Pour remobiliser autour des plans Cancer III et de « réduction du tabagisme » (qui s'étalent sur la période 2014-2019), la méthode Touraine est rodée : annoncer une innovation après un rappel des épisodes précédents. Ainsi, le 3 octobre, à la faveur d'Octobre Rose, la ministre promet la rénovation profonde du programme organisé du dépistage du cancer du sein. Il faudra attendre la fin de l'année pour en connaître les détails (qui, eux, pourraient donner matière à débat). En attendant, Marisol Touraine met en avant la récente suppression du ticket modérateur pour les mammographies et échographies supplémentaires des femmes à risque élevé (promise en 2015).

Deux jours plus tard, Marisol Touraine présente le moi(s) sans tabac, en novembre, un grand défi collectif pour arrêter de fumer alors que la prévalence du tabagisme ne fléchit pas.
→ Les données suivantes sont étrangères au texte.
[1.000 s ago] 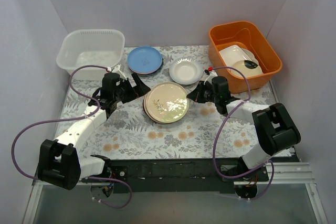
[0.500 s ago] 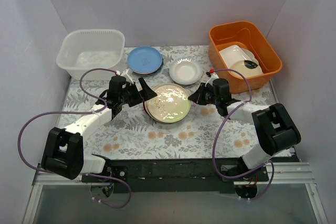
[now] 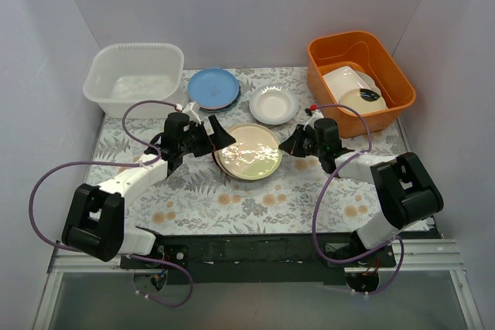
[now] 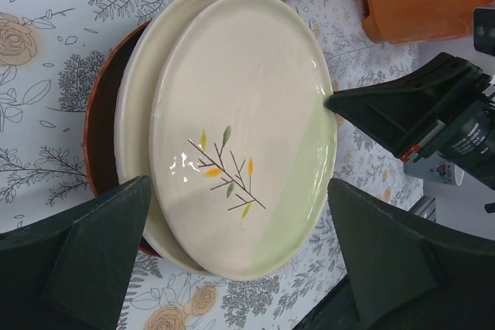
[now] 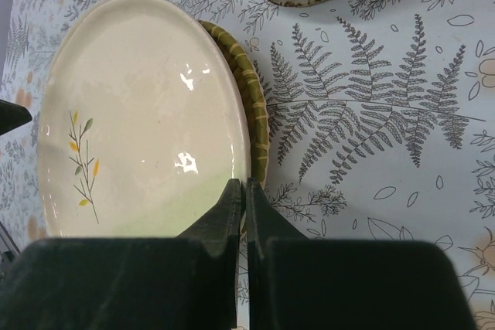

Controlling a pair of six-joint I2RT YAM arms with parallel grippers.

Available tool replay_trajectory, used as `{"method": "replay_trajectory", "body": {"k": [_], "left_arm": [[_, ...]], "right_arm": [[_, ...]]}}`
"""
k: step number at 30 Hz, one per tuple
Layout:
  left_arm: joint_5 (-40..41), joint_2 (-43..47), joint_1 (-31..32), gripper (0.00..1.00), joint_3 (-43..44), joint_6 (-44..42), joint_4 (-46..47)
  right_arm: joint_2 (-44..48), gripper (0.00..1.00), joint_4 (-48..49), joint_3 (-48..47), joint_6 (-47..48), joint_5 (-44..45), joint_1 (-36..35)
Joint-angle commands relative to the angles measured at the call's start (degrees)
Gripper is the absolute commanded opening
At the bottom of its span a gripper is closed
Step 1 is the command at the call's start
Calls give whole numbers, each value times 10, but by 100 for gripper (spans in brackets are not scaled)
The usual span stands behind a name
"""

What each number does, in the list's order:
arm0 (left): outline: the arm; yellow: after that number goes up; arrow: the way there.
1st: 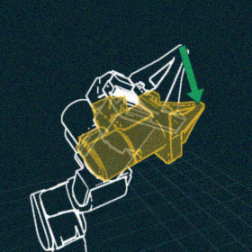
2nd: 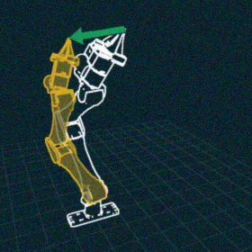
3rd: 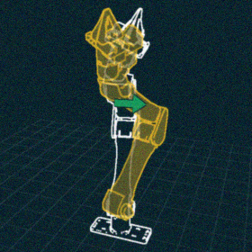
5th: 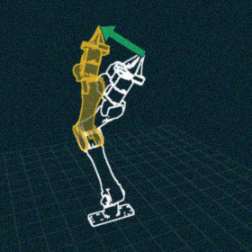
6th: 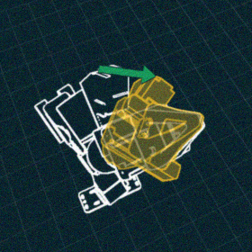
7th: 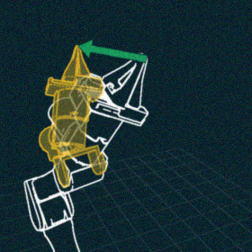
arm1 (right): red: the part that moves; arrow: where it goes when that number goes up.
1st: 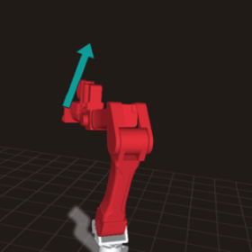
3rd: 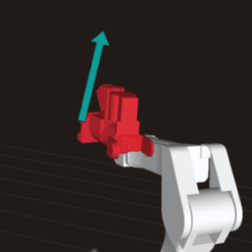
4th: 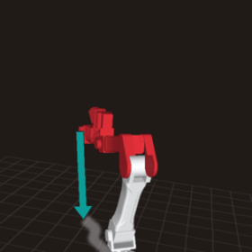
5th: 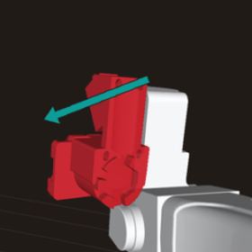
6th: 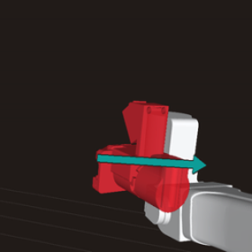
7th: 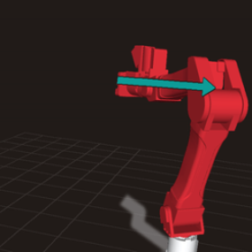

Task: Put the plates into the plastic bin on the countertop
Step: Pick up the plate at the center of the board.

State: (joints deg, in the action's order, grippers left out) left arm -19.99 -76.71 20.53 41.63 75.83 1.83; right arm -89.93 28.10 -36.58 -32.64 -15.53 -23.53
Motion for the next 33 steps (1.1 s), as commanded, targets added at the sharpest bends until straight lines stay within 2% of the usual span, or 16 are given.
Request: {"method": "replay_trajectory", "body": {"k": [1, 16, 28, 33], "left_arm": [[6, -25, 6, 98, 3, -12, -3], [29, -90, 34, 98, 15, -10, -8], [-5, -99, 35, 98, 9, -11, 20], [-51, -119, 35, 96, 21, -21, 15]], "right_arm": [[15, 1, 34, 4, 8, -18, 1], [2, 1, 43, 17, 6, -27, 1], [-18, 1, 64, 27, -3, -35, 2], [-24, 1, 72, 28, -10, -41, 2]]}}
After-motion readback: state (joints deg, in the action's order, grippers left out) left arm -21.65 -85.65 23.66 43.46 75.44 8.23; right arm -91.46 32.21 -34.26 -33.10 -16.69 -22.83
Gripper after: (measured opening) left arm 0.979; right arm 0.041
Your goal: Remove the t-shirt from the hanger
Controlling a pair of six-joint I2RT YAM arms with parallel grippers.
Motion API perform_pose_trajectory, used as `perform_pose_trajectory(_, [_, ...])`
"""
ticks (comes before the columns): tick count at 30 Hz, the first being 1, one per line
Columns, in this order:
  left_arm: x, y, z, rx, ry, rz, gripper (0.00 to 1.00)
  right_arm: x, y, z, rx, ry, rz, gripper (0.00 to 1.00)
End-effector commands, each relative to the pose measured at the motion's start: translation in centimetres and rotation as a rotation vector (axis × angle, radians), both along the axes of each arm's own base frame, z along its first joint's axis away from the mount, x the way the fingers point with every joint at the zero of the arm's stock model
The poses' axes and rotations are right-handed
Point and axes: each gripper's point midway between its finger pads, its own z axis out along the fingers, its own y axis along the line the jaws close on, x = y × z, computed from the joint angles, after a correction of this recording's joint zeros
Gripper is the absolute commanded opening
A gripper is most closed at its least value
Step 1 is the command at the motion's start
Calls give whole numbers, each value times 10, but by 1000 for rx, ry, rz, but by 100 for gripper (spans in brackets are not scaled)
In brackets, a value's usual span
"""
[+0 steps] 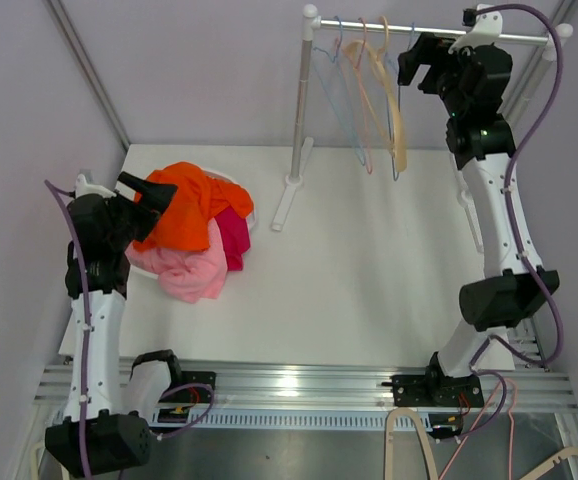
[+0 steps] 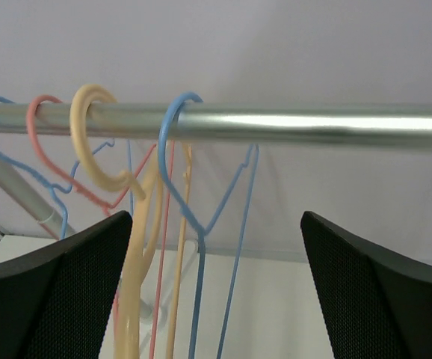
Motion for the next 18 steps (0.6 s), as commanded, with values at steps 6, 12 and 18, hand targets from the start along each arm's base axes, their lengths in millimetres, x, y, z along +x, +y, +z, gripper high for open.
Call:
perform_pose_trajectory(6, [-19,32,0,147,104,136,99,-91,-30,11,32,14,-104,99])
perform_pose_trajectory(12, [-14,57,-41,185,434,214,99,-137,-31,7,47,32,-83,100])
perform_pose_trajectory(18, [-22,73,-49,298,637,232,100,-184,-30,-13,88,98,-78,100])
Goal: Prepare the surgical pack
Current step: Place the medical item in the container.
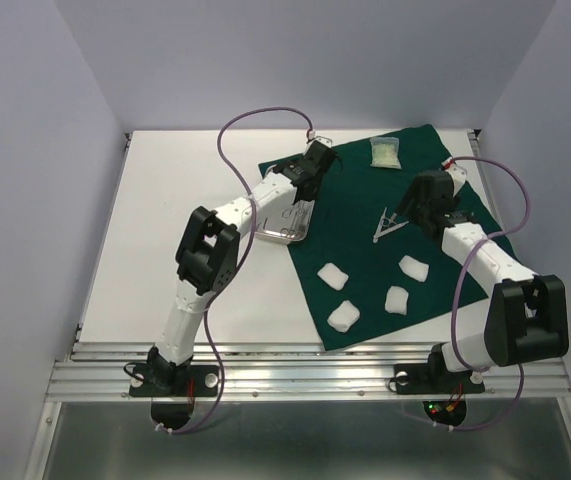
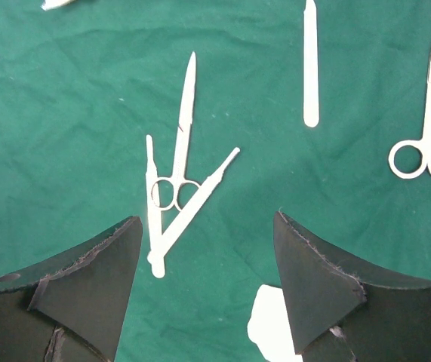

Face aux chiffres médiocres, la communication redouble autour du paquet neutre qui arrive chez les buralistes, avant l'annonce, à la radio, du triplement du forfait dédié au sevrage tabagique.

Les journées mondiales sont des rendez-vous opportuns pour faire acte de présence : celle du droit à l'avortement a été l'occasion de faire le bilan du programme national d'actions pour améliorer l'accès à l'IVG (initié en janvier 2015), et de lancer des opérations de testing. La 23journée mondiale Alzheimer (21 septembre) a permis à Ségur d'évoquer les nouveaux droits pour les aidants et le plan maladies neurodégénératives 2014-2019, tandis que la journée mondiale sur la santé mentale (le 10 octobre) a vu la naissance du conseil national de la santé mentale.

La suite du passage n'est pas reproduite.